“我不会什么都不做的。”
“那就别让我知道你要做什么,海伦。”
“你看得到这个,对吧?”迦勒指了指墓园山脚下一只灰色的、瘦骨嶙峋的怪马。
“夜骐?”海伦有些惊讶走上前去,她之前在伦敦也是坐着它回霍格沃茨的,不过那时候她还看不见它。
“我们都是见过死亡的人了。”迦勒扯了扯嘴角,把她送到了夜骐的背上,自己也爬了上来,“戴上面具。”
好像那晚的情形,迦勒用覆制咒覆制出了一模一样的面具,还从身后为她戴上了兜帽。
“八点之前,我们要赶到萨裏郡。”他一手紧紧地箍住海伦的腰,夜骐扇动着它龙翼一般的银灰色翅膀,他们飞起来了。
升上高空后,能看到脚下城市间一张张明亮的灯光组成的网格,就好像在星河上飞行。
有那么一会,她把身后的人当成了乔治,在这么高的空中,他们不得不伏在夜骐背上对抗迎面而来的气流。
不一会,有几个黑袍子骑扫帚的身影追上了他们,迦勒朝他们大声说了句什么,在风中根本听不见。
他们向同一个方向飞去,接着空中这样的身影越来越多。
“我看见波特了!”一个食死徒指了指前方,一道咒语飞了出去,被哈利敏捷地躲开了。
“不对!不对!”另一个人在风中大吼道,“那边也有波特!”
空中一下子出现了许多一模一样的身影,不止一个哈利,最近的在他们前方,最远的只能看见一个小点。
“找到正确的那个——然后通知我!”空气裏有一个无比清晰的声音,好像就是从每个人的大脑裏发出来的。这是海伦第一次听到伏地魔的声音,像蛇一样阴冷,她惊恐地张望着四周的空中。
迦勒抓紧了夜骐的缰绳,朝着最近的一个“哈利”追过去。
“你想到了吗?他们居然用这种方法!”他在海伦耳边大声说道,“我们来赌一赌吧,这个是不是真的波特?”
“你为什么——”海伦惊叫了一声,一道咒语朝她飞过来,她迅速低下了脑袋。迦勒在她后面偏了偏头,咒语飞过去了。
“我为什么要用魔杖?看见了吗,他也在攻击我!这裏没有规则!”迦勒气愤地说着,朝前面的哈利紧追不舍。
哈利的前方还有一个巫师,他没有穿着黑色的斗篷,回头朝他们扔了一个铁甲咒。海伦听到一声撞上护盾的闷响和惨叫,接着很快被风刮到了他们耳后。

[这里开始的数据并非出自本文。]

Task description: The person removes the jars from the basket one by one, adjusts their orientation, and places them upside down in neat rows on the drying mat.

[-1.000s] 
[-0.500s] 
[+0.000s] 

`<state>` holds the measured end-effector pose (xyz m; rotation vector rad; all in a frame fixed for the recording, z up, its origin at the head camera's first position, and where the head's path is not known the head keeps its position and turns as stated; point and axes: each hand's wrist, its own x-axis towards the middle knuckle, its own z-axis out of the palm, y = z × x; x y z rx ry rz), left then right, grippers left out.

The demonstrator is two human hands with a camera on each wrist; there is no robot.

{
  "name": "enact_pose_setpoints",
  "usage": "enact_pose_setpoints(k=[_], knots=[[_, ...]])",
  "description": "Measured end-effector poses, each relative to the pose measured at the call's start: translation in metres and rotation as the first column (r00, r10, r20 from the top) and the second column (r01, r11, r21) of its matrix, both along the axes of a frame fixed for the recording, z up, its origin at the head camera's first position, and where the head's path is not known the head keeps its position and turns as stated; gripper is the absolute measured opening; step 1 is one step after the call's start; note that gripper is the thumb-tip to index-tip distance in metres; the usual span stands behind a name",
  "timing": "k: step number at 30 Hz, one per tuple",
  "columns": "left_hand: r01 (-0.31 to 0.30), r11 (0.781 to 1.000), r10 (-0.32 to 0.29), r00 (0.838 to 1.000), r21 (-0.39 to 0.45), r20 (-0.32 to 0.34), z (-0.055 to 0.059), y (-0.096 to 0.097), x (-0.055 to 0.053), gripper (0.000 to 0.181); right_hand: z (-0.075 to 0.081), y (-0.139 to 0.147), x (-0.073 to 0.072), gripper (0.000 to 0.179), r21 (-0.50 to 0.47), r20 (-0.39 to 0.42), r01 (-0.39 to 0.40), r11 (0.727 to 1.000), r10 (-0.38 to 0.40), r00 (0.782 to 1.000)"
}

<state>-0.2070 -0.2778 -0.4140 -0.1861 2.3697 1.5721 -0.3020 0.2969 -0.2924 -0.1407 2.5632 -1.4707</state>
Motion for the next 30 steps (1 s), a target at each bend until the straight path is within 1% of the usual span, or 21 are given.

海伦抽出魔杖,把跟在夜骐斜后方的一个食死徒击飞了,他还没弄明白咒语从哪个方向来就已经坠了下去。迦勒还在盯着前面的目标,一道咒语从他的魔杖前发射出去。
风,七月的夜风太大了,她的兜帽被吹了下来。迦勒紧紧地贴着她的脸侧,以免被头发糊住视线。
“让我们看看夜骐和扫帚哪个更快。”他抬手朝哈利发射了一个魔咒,海伦则拼命躲开他的脸。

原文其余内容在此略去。